Apache HTTP Server AJP Smuggling (CVE-2022-26377): Anatomy of a High-Impact Proxy Flaw

A single malformed HTTP header can open the door to backend compromise, bypassing authentication and security controls with a single request. CVE-2022-26377, a high-severity flaw in Apache HTTP Server's mod_proxy_ajp module, has proven just how dangerous protocol desynchronization can be in modern web infrastructure. Attackers exploited this bug to smuggle unauthorized requests into backend AJP servers, impacting Apache deployments and major enterprise products like NetApp ONTAP and IBM QRadar.

TLDR:

  • CVE-2022-26377 lets attackers smuggle unauthorized requests past Apache HTTP Server's mod_proxy_ajp via malformed Transfer-Encoding headers.
  • Affects Apache 2.4.0-2.4.53 with mod_proxy_ajp active; patched in 2.4.54, with 2.4.68 covering all related flaws.
  • 2025-2026 saw new mod_proxy_ajp flaws (CVE-2026-34032, CVE-2026-28780) and smuggling bugs in Pingora, Jetty, and libsoup.
  • Protocol desynchronization remains a recurring vulnerability class across HTTP implementations, extending beyond Apache.
  • Check server logs for duplicate Content-Length or Transfer-Encoding headers and configure WAFs to block malformed requests.

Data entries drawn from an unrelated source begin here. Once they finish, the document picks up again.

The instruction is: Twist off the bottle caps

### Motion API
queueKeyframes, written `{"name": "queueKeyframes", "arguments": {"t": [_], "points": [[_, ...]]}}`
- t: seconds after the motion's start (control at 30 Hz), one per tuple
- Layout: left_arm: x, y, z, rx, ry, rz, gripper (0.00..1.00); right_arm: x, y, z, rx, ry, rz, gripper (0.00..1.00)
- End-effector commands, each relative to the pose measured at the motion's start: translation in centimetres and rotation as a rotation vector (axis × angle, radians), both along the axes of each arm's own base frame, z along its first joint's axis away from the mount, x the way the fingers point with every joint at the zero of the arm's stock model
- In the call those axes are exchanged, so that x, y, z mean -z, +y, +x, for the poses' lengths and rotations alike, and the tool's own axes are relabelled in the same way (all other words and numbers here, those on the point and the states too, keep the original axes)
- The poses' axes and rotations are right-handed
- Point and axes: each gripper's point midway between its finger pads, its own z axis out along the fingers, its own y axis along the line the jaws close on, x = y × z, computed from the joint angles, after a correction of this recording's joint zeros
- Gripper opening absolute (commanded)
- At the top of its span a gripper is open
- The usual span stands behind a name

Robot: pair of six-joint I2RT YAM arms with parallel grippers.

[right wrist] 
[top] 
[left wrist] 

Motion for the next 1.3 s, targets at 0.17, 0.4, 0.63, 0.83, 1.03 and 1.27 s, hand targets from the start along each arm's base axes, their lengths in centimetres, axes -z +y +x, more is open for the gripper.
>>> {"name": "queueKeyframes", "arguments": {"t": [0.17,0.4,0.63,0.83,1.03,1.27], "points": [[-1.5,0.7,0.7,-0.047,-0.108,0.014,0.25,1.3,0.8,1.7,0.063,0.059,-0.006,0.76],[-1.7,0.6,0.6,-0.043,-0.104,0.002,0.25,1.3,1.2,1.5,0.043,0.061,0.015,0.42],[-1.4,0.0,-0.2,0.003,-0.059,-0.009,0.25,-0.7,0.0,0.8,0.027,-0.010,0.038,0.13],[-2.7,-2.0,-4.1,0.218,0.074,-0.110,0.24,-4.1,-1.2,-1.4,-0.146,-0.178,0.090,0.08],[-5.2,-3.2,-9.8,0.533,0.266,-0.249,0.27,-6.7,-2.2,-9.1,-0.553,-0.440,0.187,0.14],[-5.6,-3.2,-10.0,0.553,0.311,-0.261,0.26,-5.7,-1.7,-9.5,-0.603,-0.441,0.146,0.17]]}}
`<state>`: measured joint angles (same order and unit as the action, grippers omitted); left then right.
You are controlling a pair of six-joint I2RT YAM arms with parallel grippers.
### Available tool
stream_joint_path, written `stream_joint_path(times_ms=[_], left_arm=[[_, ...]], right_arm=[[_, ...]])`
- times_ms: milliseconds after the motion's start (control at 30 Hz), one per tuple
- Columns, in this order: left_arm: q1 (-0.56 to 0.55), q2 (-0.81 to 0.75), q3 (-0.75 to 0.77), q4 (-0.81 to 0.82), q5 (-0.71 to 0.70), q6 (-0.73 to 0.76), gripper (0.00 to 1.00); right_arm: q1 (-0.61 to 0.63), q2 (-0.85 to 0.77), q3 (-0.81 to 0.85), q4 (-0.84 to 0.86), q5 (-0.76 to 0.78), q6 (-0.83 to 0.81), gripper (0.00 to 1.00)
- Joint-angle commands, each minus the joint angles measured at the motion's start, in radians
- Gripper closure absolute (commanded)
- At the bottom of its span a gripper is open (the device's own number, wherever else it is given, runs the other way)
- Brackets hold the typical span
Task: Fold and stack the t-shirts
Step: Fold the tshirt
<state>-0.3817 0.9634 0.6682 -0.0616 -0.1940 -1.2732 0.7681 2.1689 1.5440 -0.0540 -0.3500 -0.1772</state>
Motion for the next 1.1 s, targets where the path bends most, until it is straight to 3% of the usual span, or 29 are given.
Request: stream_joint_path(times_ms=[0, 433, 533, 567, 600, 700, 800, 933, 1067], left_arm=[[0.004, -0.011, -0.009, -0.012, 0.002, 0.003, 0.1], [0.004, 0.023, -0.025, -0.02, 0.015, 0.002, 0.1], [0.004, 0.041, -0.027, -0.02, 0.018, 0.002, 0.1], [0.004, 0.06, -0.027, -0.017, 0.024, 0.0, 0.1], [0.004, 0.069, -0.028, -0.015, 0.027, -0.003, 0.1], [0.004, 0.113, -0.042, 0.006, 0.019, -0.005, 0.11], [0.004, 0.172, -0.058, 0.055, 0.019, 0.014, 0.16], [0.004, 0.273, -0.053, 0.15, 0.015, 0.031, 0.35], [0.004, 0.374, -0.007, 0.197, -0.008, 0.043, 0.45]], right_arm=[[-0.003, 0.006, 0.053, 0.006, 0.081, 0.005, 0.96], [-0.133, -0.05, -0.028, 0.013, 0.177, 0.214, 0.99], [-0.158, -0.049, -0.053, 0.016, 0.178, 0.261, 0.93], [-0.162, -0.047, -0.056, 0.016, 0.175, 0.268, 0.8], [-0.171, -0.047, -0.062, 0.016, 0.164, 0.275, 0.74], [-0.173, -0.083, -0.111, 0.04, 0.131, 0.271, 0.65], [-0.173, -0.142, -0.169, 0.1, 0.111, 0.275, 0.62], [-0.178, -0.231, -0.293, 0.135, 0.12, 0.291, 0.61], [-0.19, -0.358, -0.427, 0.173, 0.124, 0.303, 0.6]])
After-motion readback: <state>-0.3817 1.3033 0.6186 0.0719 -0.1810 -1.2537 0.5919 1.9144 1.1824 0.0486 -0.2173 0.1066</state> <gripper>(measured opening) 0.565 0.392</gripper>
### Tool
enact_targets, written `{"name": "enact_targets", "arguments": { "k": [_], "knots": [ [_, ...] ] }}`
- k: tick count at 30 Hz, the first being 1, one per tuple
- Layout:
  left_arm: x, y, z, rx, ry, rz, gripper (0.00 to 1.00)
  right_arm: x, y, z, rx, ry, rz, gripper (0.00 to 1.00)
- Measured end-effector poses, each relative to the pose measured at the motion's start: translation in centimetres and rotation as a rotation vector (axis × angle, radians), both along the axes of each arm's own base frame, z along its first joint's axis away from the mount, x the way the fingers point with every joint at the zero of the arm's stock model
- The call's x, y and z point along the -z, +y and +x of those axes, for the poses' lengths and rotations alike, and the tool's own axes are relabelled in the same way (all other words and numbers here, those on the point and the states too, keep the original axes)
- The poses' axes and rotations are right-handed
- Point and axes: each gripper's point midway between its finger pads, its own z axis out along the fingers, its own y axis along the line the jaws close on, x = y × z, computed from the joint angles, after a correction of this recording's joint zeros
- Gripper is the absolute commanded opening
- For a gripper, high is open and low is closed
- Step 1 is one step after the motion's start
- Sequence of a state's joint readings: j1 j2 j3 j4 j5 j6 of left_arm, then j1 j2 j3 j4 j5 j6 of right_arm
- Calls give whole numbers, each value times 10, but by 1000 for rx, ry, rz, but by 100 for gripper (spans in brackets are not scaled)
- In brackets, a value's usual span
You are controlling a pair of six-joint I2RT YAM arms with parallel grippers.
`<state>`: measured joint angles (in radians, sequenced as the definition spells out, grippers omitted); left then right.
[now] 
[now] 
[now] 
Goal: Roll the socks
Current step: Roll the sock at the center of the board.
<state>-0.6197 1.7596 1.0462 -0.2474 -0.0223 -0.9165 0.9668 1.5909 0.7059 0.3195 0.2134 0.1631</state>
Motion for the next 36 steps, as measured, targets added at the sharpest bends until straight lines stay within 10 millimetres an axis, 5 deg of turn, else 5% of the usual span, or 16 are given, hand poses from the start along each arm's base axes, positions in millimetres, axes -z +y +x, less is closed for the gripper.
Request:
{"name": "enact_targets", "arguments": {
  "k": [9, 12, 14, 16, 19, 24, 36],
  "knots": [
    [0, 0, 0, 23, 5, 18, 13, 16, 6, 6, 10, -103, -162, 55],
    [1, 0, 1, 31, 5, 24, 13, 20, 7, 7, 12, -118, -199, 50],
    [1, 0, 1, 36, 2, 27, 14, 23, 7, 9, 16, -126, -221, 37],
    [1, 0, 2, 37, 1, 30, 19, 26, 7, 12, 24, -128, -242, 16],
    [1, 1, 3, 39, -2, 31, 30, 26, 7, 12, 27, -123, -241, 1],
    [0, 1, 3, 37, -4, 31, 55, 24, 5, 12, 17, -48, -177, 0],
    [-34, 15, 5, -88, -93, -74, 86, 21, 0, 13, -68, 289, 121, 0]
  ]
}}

Four concepts behind CVE-2022-26377

Before getting into the mechanics of CVE-2022-26377, you need to hold four concepts in your head.

HTTP request smuggling

HTTP request smuggling exploits disagreements between two HTTP parsers, typically a front-end proxy and a backend server, about where one request ends and the next begins. The attacker crafts an ambiguous request that one parser reads one way, and another reads it differently. The leftover bytes are prepended to the next request the backend processes, allowing the attacker to control or poison other users' requests.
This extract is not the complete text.